▶ [Try it]
Among the lines below, how many carry the string "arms"? Reply with a number and nothing else.
***** Provided data
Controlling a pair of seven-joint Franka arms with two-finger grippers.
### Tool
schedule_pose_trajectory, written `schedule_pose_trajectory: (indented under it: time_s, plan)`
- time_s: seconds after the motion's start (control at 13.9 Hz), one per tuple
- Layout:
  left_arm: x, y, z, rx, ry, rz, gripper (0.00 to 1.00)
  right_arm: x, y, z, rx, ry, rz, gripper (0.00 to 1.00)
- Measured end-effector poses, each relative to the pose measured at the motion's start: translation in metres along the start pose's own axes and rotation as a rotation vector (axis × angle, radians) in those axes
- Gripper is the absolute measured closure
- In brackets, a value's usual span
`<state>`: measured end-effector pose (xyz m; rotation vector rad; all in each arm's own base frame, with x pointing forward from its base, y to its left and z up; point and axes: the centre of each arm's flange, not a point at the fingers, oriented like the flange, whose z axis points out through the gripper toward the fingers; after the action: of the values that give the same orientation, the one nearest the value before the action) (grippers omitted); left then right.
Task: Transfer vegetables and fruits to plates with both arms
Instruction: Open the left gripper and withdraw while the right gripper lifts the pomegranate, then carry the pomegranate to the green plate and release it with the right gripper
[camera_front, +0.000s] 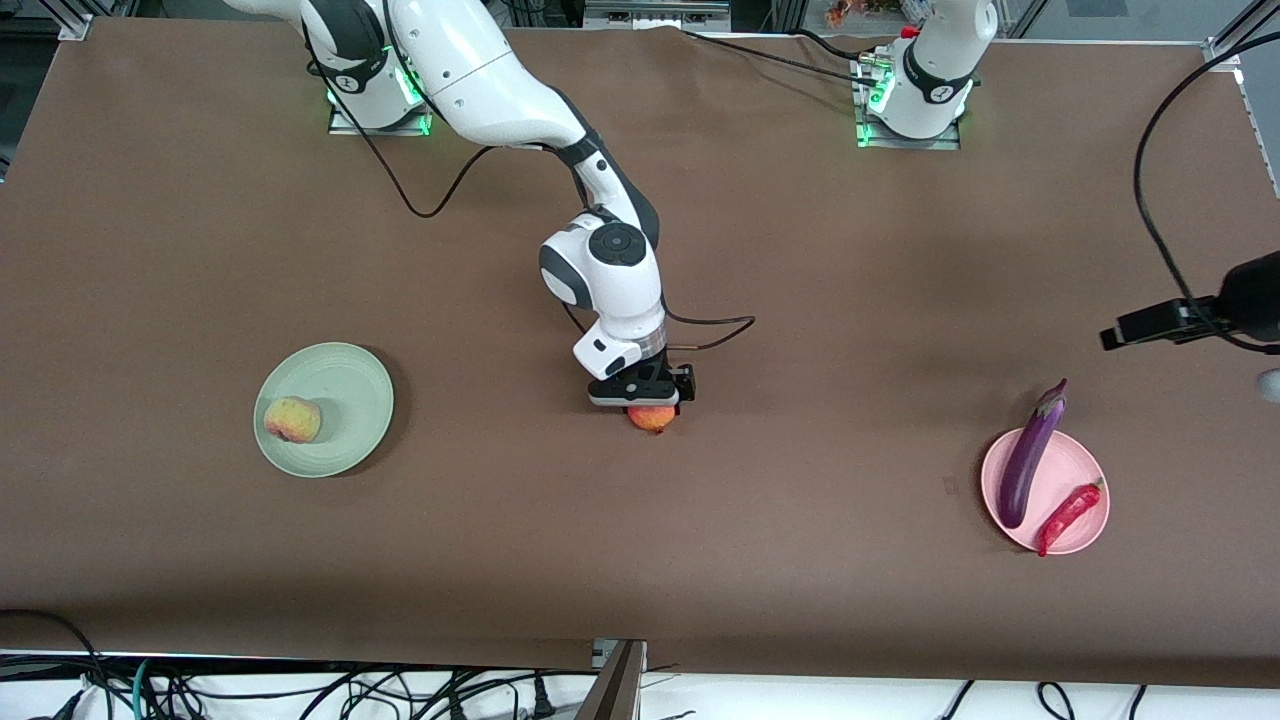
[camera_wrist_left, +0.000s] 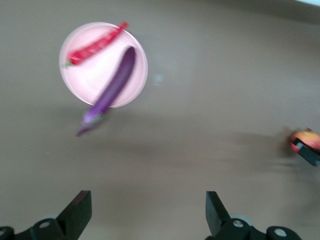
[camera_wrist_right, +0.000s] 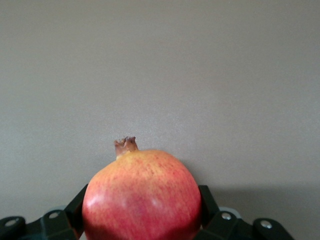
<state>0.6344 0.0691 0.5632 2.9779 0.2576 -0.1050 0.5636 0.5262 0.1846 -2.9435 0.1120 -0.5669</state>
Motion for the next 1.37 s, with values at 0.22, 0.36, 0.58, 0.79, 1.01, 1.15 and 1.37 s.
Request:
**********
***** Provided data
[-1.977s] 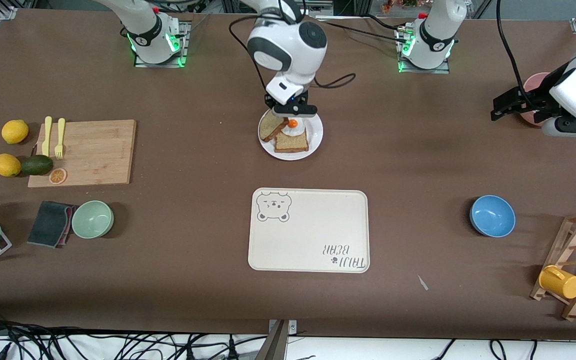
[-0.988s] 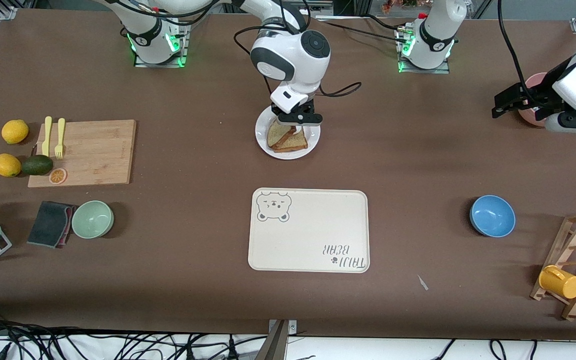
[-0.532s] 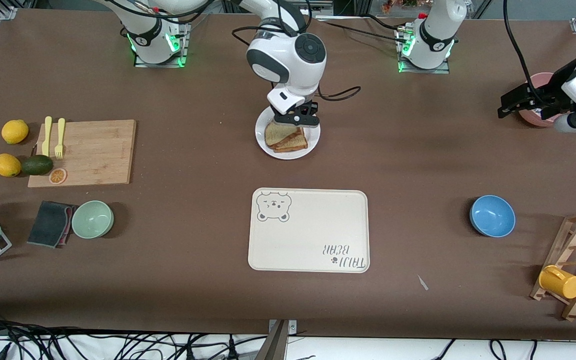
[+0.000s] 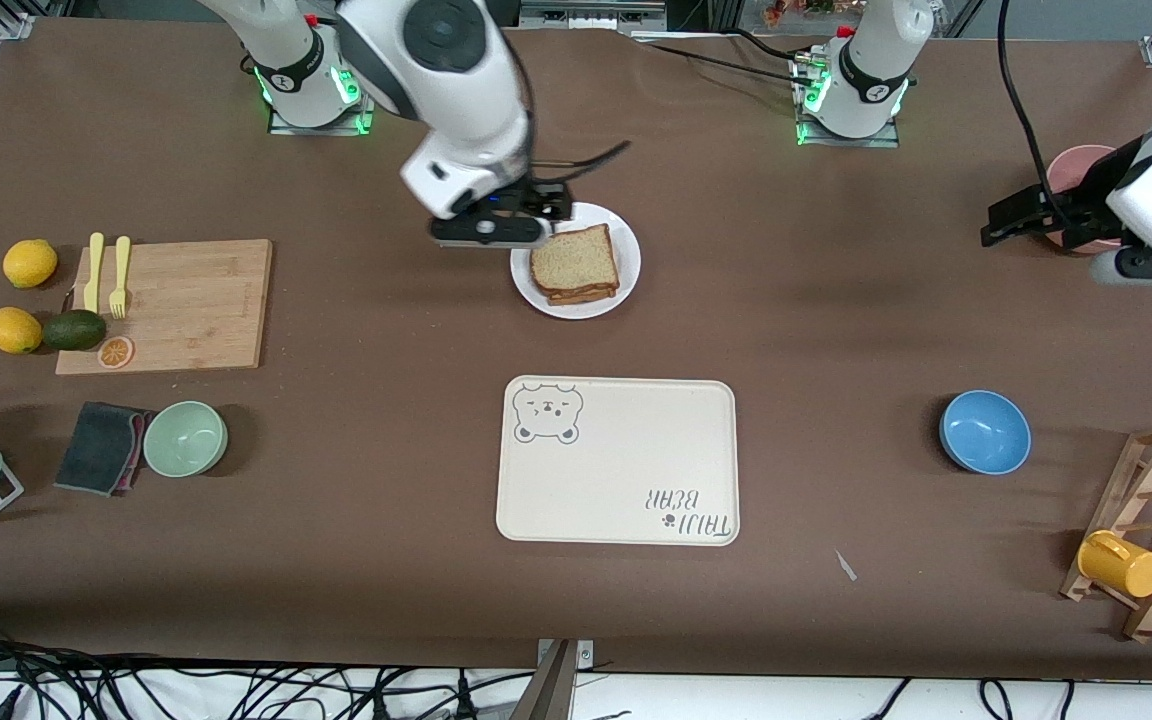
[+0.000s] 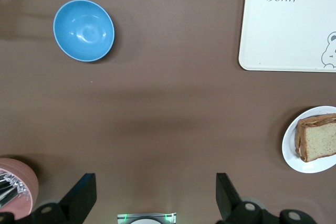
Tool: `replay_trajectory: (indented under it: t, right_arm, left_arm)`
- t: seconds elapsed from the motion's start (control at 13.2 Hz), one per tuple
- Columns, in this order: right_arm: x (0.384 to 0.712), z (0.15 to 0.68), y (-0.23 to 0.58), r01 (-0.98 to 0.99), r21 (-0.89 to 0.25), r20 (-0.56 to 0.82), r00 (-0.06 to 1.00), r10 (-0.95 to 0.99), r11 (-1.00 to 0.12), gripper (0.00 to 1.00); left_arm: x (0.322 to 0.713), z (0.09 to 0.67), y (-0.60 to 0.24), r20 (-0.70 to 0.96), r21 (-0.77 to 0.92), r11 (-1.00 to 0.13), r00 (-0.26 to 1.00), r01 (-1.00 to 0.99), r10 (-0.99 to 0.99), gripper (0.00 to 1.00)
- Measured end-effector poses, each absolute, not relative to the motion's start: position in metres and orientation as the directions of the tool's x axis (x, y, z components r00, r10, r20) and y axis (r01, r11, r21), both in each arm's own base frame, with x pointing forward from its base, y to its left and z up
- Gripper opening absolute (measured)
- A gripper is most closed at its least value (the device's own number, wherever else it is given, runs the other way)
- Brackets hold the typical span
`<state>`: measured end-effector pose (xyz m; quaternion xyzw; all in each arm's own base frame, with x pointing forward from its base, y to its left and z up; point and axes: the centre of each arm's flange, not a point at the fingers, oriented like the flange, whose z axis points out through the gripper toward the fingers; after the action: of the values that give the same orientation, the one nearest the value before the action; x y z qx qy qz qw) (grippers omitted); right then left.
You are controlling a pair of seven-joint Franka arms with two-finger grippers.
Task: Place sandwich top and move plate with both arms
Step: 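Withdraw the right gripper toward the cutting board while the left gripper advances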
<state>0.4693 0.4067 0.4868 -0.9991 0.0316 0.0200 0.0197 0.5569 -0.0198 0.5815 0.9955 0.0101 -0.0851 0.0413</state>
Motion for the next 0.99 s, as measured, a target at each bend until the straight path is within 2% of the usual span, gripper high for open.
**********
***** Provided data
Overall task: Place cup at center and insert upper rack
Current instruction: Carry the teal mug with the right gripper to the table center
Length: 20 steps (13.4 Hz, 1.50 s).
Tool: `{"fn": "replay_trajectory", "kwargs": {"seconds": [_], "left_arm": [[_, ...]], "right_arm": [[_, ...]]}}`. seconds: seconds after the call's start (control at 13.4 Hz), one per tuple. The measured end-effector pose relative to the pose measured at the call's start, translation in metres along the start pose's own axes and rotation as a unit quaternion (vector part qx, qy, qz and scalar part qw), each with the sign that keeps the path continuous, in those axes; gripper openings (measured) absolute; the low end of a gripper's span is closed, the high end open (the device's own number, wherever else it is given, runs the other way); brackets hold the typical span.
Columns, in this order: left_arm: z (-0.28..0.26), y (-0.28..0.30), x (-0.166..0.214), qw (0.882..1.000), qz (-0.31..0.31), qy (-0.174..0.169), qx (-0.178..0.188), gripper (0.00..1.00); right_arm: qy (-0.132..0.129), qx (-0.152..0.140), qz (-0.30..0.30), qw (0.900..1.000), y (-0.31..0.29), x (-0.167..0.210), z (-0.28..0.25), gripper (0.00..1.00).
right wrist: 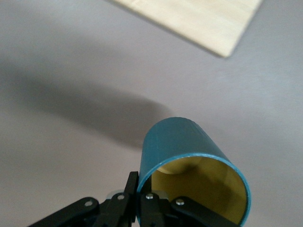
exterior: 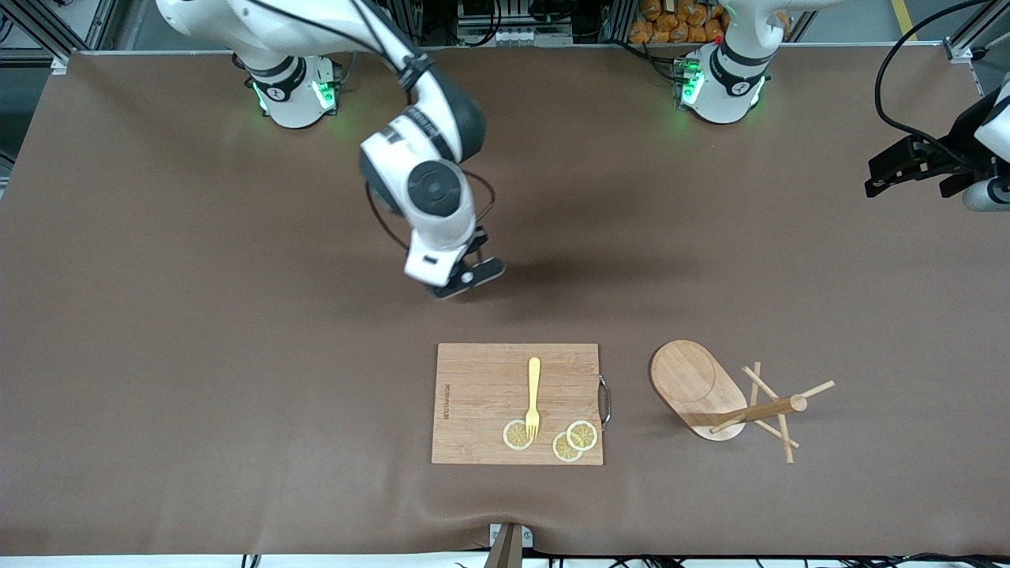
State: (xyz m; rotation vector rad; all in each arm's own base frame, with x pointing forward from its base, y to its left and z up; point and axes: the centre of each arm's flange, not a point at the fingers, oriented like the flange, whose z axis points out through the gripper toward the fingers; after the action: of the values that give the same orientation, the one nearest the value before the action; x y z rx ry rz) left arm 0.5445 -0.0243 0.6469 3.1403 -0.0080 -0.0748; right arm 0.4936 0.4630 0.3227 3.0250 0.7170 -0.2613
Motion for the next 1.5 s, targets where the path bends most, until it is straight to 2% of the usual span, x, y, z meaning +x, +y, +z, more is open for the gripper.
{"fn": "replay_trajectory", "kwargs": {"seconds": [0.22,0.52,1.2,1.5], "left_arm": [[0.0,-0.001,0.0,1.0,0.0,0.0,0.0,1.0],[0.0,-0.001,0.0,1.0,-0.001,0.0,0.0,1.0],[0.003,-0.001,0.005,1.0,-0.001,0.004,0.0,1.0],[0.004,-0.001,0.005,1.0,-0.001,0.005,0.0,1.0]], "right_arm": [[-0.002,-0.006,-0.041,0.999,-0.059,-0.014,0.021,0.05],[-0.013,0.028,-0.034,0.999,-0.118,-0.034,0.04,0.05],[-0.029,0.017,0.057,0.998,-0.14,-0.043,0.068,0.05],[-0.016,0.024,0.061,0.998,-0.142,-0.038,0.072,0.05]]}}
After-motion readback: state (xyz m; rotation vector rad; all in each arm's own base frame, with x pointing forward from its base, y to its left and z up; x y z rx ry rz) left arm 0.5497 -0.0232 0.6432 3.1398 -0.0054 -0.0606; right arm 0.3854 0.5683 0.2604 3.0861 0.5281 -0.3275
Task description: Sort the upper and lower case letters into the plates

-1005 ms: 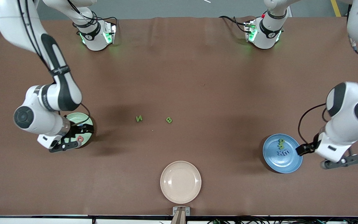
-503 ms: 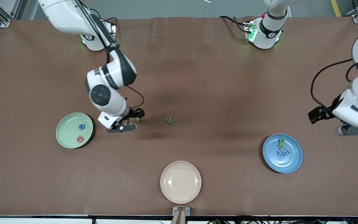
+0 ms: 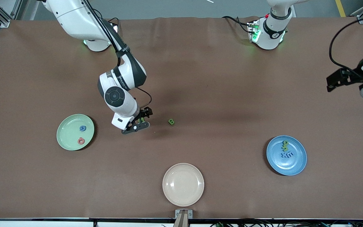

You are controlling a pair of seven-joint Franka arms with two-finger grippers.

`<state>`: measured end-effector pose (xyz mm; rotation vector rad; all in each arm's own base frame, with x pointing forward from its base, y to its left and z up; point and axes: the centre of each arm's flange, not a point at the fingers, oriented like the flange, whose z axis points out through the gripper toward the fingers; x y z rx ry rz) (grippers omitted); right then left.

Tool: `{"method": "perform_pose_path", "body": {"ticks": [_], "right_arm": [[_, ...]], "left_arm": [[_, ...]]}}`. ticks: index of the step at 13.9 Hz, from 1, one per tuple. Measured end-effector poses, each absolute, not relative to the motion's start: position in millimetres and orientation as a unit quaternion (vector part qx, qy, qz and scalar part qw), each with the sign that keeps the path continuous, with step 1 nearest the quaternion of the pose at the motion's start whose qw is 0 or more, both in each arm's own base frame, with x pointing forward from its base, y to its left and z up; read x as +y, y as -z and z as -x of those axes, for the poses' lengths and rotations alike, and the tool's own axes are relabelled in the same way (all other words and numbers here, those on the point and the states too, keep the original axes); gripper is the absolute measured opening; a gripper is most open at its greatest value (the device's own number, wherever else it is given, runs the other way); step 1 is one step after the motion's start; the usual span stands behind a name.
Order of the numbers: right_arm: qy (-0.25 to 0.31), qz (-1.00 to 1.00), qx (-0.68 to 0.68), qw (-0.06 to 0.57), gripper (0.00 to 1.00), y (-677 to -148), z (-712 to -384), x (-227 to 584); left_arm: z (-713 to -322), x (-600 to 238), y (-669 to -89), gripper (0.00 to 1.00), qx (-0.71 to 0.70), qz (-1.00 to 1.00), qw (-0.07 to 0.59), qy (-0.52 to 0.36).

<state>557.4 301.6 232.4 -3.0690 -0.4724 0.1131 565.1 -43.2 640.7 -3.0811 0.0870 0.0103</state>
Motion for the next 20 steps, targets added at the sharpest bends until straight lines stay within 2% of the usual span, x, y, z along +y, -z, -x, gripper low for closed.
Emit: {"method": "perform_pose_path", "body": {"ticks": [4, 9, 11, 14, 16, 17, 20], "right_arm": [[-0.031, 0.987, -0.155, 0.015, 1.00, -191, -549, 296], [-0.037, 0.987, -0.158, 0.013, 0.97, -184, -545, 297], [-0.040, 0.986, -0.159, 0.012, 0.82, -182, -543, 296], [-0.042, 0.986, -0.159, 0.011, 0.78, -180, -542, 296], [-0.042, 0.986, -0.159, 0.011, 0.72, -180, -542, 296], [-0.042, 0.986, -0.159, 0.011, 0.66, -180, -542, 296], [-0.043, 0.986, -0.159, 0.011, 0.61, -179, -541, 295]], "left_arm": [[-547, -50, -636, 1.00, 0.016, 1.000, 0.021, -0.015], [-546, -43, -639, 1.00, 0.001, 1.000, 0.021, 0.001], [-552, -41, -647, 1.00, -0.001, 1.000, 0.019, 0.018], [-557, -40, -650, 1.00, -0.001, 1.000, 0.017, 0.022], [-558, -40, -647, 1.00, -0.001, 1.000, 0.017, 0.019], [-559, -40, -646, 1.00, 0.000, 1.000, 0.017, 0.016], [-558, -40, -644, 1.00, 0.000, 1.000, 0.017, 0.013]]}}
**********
▶ [Solution below]
5